Welcome to OGeek Q&A Community for programmer and developer-Open, Learning and Share
Welcome To Ask or Share your Answers For Others

Categories

0 votes
1.1k views
in Technique[技术] by (71.8m points)

pyspark - spark execution - a single way to access file contents in both the driver and executors

According to this question - --files option in pyspark not working the sc.addFiles option should work for accessing files in both the driver and executors.

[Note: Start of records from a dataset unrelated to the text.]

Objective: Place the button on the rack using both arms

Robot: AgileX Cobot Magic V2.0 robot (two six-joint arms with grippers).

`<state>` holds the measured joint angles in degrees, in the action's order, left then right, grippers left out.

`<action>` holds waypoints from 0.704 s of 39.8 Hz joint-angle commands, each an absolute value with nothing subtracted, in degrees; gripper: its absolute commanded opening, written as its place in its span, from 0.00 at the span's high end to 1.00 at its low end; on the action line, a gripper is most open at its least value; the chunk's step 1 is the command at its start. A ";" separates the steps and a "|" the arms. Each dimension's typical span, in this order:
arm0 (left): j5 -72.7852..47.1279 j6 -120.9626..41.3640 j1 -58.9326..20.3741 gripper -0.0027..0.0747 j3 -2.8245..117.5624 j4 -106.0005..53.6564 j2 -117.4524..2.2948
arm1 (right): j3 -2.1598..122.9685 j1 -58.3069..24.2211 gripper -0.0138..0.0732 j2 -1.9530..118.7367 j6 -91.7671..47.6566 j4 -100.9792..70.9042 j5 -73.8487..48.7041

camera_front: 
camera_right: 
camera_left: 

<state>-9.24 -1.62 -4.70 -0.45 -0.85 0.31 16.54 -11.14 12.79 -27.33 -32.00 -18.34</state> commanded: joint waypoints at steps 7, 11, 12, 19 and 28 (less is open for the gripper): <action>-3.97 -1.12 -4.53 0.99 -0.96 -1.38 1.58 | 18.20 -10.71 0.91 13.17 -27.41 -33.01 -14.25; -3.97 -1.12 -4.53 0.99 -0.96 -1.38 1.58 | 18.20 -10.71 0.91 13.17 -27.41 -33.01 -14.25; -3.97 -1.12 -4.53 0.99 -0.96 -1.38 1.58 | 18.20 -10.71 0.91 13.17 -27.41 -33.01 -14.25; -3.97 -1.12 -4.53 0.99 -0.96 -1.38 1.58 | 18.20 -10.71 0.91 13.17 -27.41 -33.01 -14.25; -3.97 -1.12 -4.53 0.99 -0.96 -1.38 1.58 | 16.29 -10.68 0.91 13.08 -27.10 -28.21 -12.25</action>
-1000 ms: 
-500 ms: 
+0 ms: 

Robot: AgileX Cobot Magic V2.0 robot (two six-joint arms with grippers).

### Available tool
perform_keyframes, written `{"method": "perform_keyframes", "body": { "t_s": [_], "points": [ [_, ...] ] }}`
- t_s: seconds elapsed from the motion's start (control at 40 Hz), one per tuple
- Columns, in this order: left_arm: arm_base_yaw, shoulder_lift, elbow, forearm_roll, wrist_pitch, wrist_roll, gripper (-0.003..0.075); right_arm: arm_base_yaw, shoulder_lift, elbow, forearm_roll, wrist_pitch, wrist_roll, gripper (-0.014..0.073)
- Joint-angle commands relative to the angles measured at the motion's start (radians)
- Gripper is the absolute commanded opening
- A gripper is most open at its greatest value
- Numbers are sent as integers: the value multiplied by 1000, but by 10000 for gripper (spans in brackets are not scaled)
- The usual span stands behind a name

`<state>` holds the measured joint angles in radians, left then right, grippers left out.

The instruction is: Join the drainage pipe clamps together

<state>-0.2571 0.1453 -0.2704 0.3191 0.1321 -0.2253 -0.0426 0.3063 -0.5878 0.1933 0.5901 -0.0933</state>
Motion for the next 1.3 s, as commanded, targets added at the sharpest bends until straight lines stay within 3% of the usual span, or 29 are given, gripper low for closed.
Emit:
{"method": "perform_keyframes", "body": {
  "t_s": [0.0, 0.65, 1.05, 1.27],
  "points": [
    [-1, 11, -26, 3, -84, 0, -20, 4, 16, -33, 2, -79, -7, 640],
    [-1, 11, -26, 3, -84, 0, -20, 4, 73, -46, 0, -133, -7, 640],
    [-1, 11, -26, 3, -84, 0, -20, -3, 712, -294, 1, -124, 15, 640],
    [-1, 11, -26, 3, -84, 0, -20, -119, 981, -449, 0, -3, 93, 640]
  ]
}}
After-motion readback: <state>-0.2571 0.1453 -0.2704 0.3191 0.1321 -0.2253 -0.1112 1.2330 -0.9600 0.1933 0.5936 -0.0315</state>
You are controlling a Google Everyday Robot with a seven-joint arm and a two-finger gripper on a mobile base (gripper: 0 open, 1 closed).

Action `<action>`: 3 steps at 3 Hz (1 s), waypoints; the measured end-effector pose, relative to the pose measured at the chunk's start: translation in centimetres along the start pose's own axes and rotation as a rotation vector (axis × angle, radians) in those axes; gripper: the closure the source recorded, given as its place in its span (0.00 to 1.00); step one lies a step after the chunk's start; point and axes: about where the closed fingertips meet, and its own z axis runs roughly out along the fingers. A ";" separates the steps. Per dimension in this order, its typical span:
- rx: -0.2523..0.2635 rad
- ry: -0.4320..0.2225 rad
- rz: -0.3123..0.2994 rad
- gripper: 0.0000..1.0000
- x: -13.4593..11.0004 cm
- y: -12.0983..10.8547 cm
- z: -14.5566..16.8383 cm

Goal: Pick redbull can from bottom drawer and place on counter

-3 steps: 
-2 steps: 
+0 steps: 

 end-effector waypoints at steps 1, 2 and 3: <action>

But I cannot get it to work on the executors

test.py

from pyspark import SparkContext, SparkConf
from pyspark import SparkFiles

conf = SparkConf().setAppName("File access test")
sc = SparkContext(conf=conf)
sc.addFile("file:///home/hadoop/uploads/readme.txt")

with open(SparkFiles.get('readme.txt')) as test_file:
    lines = [line.strip() for line in test_file]
print(lines) # this works
print('********************')
lines = sc.textFile(SparkFiles.get('readme.txt')) # run in the executors. this errors
print(lines.collect())

command

spark-submit --master yarn --deploy-mode client test.py

readme.txt is under /home/hadoop/uploads in the master node

I see the following in logs

21/01/27 15:03:30 INFO SparkContext: Added file file:///home/hadoop/uploads/readme.txt at spark://ip-10-133-70-121.sysco.net:44401/files/readme.txt with timestamp 1611759810247
21/01/27 15:03:30 INFO Utils: Copying /home/hadoop/uploads/readme.txt to /mnt/tmp/spark-f929a1e2-e7e8-401e-8e2e-dcd1def3ee7b/userFiles-fed4d5bf-3e31-4e1e-b2ae-3d4782ca265c/readme.txt

So its copying it to some spark directory and mount ( I am still relatively new to the spark world). If I use the --files flag and pass the file it also copies it to an hdfs:// path that can be read by the executors.

Is this because the addFile requires the file to also be present on the executors locally. Currently the readme.txt is on the master node. If so is there a way to propagate it to executors from the master.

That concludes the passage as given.